◆ ABOUT THIS TASK ◆
When the string "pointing" occurs in a line of the listing below, return that line.

'''

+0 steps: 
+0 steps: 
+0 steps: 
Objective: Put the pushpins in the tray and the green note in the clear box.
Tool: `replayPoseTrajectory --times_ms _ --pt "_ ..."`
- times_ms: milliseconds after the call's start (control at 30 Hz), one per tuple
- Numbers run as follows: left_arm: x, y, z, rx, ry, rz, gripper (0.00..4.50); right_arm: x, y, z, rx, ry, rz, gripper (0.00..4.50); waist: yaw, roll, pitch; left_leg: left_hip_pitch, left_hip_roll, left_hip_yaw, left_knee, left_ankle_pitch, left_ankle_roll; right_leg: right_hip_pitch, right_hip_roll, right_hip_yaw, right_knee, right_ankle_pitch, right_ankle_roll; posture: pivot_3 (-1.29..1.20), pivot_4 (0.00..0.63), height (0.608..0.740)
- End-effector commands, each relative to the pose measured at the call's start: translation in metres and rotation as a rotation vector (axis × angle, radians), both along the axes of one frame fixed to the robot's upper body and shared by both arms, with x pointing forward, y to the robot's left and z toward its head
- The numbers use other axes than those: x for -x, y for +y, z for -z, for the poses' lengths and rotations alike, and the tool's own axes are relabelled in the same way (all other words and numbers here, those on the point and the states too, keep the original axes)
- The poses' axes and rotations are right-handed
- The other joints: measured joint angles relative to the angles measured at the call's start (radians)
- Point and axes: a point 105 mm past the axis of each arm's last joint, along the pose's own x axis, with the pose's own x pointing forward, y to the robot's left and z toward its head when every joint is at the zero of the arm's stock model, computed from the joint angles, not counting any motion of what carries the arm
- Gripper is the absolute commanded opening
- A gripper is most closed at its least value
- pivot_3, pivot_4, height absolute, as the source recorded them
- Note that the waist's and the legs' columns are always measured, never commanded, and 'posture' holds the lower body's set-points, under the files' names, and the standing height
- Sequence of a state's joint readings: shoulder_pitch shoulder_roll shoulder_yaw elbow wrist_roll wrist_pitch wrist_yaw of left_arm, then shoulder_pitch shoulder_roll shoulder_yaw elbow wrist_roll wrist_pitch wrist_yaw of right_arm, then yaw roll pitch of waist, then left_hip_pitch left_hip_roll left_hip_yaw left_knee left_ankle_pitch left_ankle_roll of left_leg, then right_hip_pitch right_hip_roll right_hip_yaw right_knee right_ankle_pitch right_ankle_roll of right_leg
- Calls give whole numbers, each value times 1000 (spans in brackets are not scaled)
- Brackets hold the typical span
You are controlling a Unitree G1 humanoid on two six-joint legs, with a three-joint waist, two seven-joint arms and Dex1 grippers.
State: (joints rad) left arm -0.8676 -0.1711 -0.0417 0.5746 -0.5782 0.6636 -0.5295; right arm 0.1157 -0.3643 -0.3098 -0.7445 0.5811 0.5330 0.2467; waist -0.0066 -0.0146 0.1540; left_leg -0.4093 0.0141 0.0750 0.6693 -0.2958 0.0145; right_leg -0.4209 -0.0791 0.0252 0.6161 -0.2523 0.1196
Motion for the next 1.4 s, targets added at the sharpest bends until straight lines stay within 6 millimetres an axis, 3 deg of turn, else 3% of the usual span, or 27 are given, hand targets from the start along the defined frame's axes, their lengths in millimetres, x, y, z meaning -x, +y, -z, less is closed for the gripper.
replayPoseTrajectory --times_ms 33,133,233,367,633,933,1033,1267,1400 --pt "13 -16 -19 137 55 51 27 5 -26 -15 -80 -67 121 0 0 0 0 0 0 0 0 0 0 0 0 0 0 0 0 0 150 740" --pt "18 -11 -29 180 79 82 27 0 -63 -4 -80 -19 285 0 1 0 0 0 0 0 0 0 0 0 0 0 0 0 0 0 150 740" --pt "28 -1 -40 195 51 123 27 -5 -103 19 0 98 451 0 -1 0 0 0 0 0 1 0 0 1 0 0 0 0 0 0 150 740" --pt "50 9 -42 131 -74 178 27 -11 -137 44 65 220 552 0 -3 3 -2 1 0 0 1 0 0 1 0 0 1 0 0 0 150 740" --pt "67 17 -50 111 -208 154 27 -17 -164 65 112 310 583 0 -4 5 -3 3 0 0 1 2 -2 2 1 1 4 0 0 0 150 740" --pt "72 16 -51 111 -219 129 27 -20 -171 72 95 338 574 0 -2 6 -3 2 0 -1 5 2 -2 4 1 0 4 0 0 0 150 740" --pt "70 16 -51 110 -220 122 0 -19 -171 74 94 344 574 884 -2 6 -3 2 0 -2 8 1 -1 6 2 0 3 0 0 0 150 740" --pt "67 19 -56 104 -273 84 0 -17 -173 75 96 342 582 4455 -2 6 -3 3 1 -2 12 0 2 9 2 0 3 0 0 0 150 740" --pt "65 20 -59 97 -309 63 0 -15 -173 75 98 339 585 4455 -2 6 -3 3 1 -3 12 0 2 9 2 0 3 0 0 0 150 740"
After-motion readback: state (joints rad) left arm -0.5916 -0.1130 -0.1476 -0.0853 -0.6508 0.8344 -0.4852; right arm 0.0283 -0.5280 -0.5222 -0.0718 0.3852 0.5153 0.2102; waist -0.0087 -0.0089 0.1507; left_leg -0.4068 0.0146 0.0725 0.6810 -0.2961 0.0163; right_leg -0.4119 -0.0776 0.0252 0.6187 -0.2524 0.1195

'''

◆ EXERCISE RESULT ◆
- End-effector commands, each relative to the pose measured at the call's start: translation in metres and rotation as a rotation vector (axis × angle, radians), both along the axes of one frame fixed to the robot's upper body and shared by both arms, with x pointing forward, y to the robot's left and z toward its head
- Point and axes: a point 105 mm past the axis of each arm's last joint, along the pose's own x axis, with the pose's own x pointing forward, y to the robot's left and z toward its head when every joint is at the zero of the arm's stock model, computed from the joint angles, not counting any motion of what carries the arm

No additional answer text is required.